Reductions in concomitant antiseizure medication drug load during adjunctive cenobamate therapy: Post-hoc analysis of a subset of patients from a phase 3, multicenter, open-label study

Epilepsy Res. 2024 Feb:200:107306. doi: 10.1016/j.eplepsyres.2024.107306. Epub 2024 Jan 22.

Abstract

Objective: Many patients with epilepsy require polytherapy, which increases their antiseizure medication (ASM) drug load, a measure that considers the doses of all ASMs a patient is taking. Changes in concomitant ASM drug load after adding cenobamate were evaluated post-hoc in a subset of the open-label, phase 3 study.

Methods: Patients 18-70 years old with uncontrolled focal seizures taking 1-3 ASMs were enrolled.

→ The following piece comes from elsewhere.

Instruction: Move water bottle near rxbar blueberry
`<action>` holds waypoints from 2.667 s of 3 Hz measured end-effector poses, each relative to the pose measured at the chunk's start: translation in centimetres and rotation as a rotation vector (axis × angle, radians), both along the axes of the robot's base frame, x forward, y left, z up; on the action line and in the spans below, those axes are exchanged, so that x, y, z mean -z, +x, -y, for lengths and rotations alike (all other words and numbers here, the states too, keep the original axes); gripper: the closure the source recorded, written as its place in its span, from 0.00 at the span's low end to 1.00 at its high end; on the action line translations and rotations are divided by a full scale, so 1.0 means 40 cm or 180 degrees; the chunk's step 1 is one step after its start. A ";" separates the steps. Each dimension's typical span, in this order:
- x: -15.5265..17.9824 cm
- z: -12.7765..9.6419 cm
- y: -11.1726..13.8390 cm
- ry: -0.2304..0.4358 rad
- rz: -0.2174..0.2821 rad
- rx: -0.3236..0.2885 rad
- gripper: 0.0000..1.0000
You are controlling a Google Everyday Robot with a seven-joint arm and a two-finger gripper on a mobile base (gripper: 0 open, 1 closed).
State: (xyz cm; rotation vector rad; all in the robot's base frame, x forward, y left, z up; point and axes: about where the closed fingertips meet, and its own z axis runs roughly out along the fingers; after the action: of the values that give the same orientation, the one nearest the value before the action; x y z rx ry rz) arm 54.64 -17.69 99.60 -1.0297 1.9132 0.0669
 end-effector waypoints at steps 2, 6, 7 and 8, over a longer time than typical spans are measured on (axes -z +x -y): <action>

Total concomitant ASM drug load (not including cenobamate) was calculated by dividing the patient's prescribed dose for each ASM by its defined daily dose, per the World Health Organization, then summing the ratios. Changes in concomitant ASM drug load were measured from baseline in 3-month intervals up to 24 months by both total and class-specific ASM drug load. Subgroups of interest included: older adults (65-70 years), prior epilepsy-related surgery vs none, and baseline seizure frequency < 3 vs ≥ 3 seizures/28 days.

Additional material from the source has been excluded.